What part of Ohio are you located in? I know a few different guys I could reach out to and see if anyone has pups. You Could also try calling a few reputable kennels, 4 years ago I was in the market for a quality dog and called Dennis Kennedy/Big Meadows Kennels. He either wasn't willing or didn't have pups to sell, but was happy to give me numbers of people whom his dogs studded for that had pups for sale. Ended up with a Brankos/Big Meadows pedigree at a VERY reasonable price.

Only other suggestion I have is to look up local Beagle Clubs in your area, but you may run into more of the same going that route.


----------



## jmyers8 (Aug 2, 2013)

There is a forum called rabbitdogs that is on this same app.. alot of reputable people on there that are willing to help out...you may know this and if so I apologize and depending on your hunting style. But if you look for dogs that are heavy field trial dogs some run alot slower and straddle a track more where gun dogs or grade dogs usually drift a track more and are a little quicker for rabbit hunting. Just trying to give a little more info depending on which route you go. I dont attend field trials so I rather have dogs move a track quicker and papers dont matter for that.
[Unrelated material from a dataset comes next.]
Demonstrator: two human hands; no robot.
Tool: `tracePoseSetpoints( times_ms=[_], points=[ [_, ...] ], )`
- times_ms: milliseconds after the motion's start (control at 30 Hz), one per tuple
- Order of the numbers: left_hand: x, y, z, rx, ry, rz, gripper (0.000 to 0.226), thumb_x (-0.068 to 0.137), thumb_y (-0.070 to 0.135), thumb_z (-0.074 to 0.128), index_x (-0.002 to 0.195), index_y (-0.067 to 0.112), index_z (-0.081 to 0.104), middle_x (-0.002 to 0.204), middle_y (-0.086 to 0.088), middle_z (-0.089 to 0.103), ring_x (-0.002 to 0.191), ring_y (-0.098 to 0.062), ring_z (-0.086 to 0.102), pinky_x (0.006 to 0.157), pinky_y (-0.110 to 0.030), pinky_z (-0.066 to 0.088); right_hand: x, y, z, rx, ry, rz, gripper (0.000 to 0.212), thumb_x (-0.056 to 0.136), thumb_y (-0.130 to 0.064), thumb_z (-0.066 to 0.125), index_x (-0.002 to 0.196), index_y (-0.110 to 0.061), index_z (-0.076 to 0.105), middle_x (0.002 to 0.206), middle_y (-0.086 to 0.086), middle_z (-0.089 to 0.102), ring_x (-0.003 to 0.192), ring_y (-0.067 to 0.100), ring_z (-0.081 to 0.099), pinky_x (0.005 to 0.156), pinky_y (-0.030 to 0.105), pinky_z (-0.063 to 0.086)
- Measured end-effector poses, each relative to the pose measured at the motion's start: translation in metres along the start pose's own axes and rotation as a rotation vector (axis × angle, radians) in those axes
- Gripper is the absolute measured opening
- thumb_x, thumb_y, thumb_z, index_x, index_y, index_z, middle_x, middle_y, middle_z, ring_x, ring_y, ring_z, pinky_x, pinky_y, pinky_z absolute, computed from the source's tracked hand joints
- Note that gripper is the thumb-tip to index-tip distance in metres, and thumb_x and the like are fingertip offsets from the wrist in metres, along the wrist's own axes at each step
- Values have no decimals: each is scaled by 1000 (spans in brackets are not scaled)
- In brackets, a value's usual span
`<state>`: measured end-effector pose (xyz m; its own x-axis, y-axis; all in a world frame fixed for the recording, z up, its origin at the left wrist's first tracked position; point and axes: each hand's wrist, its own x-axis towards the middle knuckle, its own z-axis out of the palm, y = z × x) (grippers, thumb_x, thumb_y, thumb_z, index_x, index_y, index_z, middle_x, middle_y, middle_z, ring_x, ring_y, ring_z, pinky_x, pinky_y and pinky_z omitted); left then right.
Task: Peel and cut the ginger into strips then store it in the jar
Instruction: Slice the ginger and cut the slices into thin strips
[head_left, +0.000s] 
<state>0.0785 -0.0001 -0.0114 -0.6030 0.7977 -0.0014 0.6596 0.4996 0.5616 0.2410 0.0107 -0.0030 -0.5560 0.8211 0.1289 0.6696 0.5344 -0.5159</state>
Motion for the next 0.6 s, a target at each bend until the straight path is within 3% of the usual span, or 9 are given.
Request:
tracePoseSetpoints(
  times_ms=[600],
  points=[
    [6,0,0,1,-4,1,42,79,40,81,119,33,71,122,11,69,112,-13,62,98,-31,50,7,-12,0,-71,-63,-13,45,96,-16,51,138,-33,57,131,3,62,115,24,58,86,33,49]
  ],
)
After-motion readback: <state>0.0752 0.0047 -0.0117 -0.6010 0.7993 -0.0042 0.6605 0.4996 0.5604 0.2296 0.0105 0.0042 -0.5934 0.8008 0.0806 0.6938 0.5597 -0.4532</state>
Sent from my SM-G950U using Tapatalk


----------



## Shaun69007 (Sep 2, 2009)

jmyers8 said:


> There is a forum called rabbitdogs that is on this same app.. alot of reputable people on there that are willing to help out...you may know this and if so I apologize and depending on your hunting style. But if you look for dogs that are heavy field trial dogs some run alot slower and straddle a track more where gun dogs or grade dogs usually drift a track more and are a little quicker for rabbit hunting. Just trying to give a little more info depending on which route you go. I dont attend field trials so I rather have dogs move a track quicker and papers dont matter for that.
> 
> Sent from my SM-G950U using Tapatalk


I am just looking for a good hunting dog. I call the ones I have now my pups but they are 11. Their mother was Indian Hill's / Branko heavy dogs and I got her from Ironton I believe the guys name was Scott Kerns or something like that. Gunned over MANY dogs with her and she was an absolute machine. I don't care per-say on the AKC but that is what I always had. I don't know if that guy still has dogs and lost all contact with him but he had beautiful hard hunting dogs. I am located in St. Louisville so Central Ohio. This contact that flaked on me was from one of the local clubs.


----------



## jmyers8 (Aug 2, 2013)

It's tough to find someone who has hunted there same line and improved it over the ages most jump around to different lines and change all the time. I had a grade female from a local hunter that was like you described. She got killed on the road at 9 months and we had already killed 30 or 40 rabbits over her. I've been trying to replace her since. If you find a good line better save there info and get a pair to breed the line for yourself

Sent from my SM-G950U using Tapatalk


----------